Record extracts —
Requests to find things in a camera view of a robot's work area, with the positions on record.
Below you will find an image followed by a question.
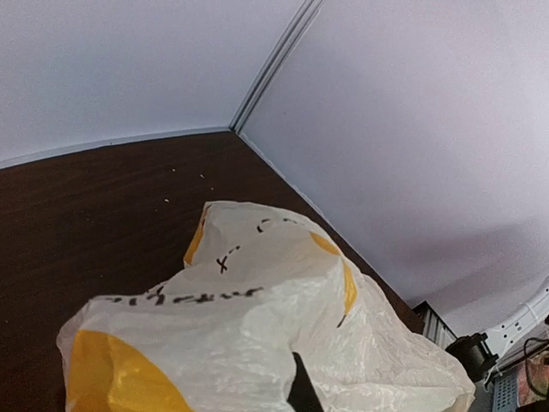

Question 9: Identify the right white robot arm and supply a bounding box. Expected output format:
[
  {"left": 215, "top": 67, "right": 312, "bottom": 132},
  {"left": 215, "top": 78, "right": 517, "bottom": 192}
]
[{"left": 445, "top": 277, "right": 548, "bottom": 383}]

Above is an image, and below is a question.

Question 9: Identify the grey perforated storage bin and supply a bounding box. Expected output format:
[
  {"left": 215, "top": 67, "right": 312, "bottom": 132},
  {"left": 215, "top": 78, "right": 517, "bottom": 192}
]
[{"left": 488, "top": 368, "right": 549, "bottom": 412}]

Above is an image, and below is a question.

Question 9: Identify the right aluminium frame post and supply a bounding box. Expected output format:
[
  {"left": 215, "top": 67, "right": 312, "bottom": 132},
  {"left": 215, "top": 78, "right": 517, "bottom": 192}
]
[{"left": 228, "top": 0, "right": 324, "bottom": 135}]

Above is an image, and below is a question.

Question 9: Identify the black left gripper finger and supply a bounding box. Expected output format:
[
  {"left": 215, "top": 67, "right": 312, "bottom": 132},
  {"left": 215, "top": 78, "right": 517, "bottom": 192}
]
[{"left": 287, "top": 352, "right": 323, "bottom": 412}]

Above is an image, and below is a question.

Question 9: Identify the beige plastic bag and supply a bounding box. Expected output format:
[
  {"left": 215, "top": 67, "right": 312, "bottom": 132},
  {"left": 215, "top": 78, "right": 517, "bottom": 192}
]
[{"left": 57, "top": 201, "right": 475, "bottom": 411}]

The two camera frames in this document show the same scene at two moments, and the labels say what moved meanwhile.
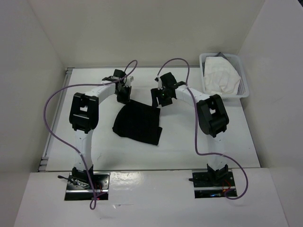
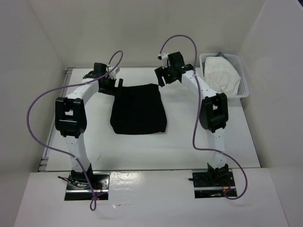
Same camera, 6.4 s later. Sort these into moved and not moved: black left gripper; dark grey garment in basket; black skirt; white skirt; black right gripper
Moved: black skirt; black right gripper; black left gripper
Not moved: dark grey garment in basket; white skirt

* * *

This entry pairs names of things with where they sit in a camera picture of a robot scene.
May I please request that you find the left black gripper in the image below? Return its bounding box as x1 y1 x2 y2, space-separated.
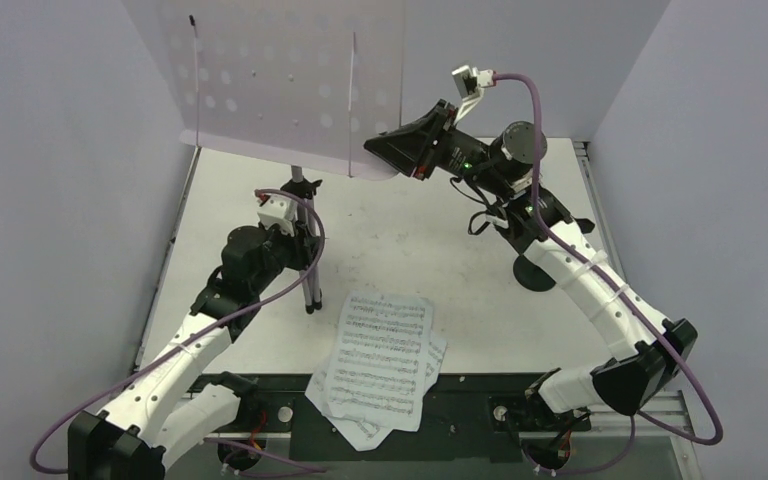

What is expected —
Given the records above, restate word for word only the lines starting at the one with "Question 9: Identify the grey" and ending at the one with "The two camera".

Answer to this problem —
Question 9: Identify the grey perforated storage bin and supply a bounding box. Expected output format:
[
  {"left": 215, "top": 67, "right": 312, "bottom": 132},
  {"left": 215, "top": 78, "right": 517, "bottom": 192}
]
[{"left": 488, "top": 368, "right": 549, "bottom": 412}]

Above is an image, and below is a question.

Question 9: Identify the right aluminium frame post and supply a bounding box. Expected output format:
[
  {"left": 215, "top": 67, "right": 312, "bottom": 132},
  {"left": 215, "top": 78, "right": 517, "bottom": 192}
]
[{"left": 228, "top": 0, "right": 324, "bottom": 135}]

Above is an image, and below is a question.

Question 9: Identify the black left gripper finger and supply a bounding box. Expected output format:
[
  {"left": 215, "top": 67, "right": 312, "bottom": 132},
  {"left": 215, "top": 78, "right": 517, "bottom": 192}
]
[{"left": 287, "top": 352, "right": 323, "bottom": 412}]

Above is an image, and below is a question.

Question 9: Identify the beige plastic bag and supply a bounding box. Expected output format:
[
  {"left": 215, "top": 67, "right": 312, "bottom": 132},
  {"left": 215, "top": 78, "right": 517, "bottom": 192}
]
[{"left": 57, "top": 201, "right": 475, "bottom": 411}]

The two camera frames in this document show the same scene at two moments, and the labels say what moved meanwhile.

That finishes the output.